Exercise requirements: Give back all of the data exactly. Leave nothing out.

Information provided:
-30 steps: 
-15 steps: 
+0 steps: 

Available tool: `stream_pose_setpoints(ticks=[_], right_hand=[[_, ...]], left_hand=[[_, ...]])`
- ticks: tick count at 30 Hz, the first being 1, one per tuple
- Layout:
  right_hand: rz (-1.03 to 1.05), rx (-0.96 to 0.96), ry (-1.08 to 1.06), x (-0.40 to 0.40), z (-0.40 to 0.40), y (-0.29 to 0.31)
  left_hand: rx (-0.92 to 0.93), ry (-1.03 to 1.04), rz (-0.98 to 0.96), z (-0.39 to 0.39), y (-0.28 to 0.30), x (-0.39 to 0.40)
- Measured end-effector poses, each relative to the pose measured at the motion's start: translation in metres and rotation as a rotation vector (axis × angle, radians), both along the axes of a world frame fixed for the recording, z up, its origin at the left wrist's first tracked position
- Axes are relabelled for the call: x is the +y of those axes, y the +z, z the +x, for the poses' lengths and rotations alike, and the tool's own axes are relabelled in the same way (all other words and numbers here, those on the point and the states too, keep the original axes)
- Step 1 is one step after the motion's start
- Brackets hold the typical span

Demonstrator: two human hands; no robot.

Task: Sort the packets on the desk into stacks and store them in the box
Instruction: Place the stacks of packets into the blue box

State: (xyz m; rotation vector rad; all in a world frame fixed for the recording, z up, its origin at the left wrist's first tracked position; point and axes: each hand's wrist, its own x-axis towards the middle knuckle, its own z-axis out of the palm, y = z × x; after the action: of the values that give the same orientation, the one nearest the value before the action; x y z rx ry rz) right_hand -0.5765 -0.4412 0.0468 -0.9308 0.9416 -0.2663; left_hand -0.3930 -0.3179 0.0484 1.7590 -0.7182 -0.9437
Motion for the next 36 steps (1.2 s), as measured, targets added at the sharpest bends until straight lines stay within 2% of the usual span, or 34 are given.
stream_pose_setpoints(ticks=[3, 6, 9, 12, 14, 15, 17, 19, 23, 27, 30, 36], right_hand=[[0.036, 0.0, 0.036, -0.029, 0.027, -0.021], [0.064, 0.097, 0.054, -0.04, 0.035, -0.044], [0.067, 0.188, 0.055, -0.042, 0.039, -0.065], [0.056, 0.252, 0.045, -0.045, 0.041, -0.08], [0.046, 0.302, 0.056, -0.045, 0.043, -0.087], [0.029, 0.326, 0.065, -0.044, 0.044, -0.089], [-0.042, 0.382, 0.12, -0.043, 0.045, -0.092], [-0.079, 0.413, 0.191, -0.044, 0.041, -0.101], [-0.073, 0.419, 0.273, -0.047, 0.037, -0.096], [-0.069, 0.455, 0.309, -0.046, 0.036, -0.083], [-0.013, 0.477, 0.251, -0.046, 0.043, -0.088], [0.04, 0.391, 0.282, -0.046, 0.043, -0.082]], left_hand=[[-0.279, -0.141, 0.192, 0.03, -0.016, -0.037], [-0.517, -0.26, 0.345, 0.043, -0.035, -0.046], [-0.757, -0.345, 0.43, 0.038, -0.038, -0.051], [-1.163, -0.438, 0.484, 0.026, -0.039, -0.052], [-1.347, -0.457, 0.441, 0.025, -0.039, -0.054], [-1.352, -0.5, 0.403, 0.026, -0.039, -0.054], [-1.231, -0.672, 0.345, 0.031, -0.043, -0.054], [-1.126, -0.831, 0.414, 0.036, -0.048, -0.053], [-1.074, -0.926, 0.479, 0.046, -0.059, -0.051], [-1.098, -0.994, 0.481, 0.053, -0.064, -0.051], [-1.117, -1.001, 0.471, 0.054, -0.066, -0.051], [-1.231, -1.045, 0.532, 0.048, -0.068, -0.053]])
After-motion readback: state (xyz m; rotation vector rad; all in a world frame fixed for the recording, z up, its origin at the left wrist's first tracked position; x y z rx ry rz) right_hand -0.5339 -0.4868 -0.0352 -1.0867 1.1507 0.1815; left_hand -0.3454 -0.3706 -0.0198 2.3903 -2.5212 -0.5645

Answer box:
-30 steps: 
-15 steps: 
+0 steps: 

Available tool: `stream_pose_setpoints(ticks=[_], right_hand=[[_, ...]], left_hand=[[_, ...]])`
- ticks: tick count at 30 Hz, the first being 1, one per tuple
- Layout:
  right_hand: rz (-1.03 to 1.05), rx (-0.96 to 0.96), ry (-1.08 to 1.06), x (-0.40 to 0.40), z (-0.40 to 0.40), y (-0.29 to 0.31)
  left_hand: rx (-0.92 to 0.93), ry (-1.03 to 1.04), rz (-0.98 to 0.96), z (-0.39 to 0.39), y (-0.28 to 0.30), x (-0.39 to 0.40)
- Measured end-effector poses, each relative to the pose measured at the motion's start: translation in metres and rotation as a rotation vector (axis × angle, radians), both along the axes of a world frame fixed for the recording, z up, its origin at the left wrist's first tracked position
- Axes are relabelled for the call: x is the +y of those axes, y the +z, z the +x, for the poses' lengths and rotations alike, and the tool's own axes are relabelled in the same way (all other words and numbers here, those on the point and the states too, keep the original axes)
- Step 1 is one step after the motion's start
- Brackets hold the typical span

Demonstrator: two human hands; no robot.

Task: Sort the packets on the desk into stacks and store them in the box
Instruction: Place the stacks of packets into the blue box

State: (xyz m; rotation vector rad; all in a world frame fixed for the recording, z up, its origin at the left wrist's first tracked position; point and axes: each hand's wrist, its own x-axis towards the middle knuckle, its own z-axis out of the palm, y = z × x; after the action: of the values that give the same orientation, the one nearest the value before the action; x y z rx ry rz) right_hand -0.5765 -0.4412 0.0468 -0.9308 0.9416 -0.2663; left_hand -0.3930 -0.3179 0.0484 1.7590 -0.7182 -0.9437
Motion for the next 36 steps (1.2 s), as measured, targets added at the sharpest bends until straight lines stay within 2% of the usual span, or 34 are given.
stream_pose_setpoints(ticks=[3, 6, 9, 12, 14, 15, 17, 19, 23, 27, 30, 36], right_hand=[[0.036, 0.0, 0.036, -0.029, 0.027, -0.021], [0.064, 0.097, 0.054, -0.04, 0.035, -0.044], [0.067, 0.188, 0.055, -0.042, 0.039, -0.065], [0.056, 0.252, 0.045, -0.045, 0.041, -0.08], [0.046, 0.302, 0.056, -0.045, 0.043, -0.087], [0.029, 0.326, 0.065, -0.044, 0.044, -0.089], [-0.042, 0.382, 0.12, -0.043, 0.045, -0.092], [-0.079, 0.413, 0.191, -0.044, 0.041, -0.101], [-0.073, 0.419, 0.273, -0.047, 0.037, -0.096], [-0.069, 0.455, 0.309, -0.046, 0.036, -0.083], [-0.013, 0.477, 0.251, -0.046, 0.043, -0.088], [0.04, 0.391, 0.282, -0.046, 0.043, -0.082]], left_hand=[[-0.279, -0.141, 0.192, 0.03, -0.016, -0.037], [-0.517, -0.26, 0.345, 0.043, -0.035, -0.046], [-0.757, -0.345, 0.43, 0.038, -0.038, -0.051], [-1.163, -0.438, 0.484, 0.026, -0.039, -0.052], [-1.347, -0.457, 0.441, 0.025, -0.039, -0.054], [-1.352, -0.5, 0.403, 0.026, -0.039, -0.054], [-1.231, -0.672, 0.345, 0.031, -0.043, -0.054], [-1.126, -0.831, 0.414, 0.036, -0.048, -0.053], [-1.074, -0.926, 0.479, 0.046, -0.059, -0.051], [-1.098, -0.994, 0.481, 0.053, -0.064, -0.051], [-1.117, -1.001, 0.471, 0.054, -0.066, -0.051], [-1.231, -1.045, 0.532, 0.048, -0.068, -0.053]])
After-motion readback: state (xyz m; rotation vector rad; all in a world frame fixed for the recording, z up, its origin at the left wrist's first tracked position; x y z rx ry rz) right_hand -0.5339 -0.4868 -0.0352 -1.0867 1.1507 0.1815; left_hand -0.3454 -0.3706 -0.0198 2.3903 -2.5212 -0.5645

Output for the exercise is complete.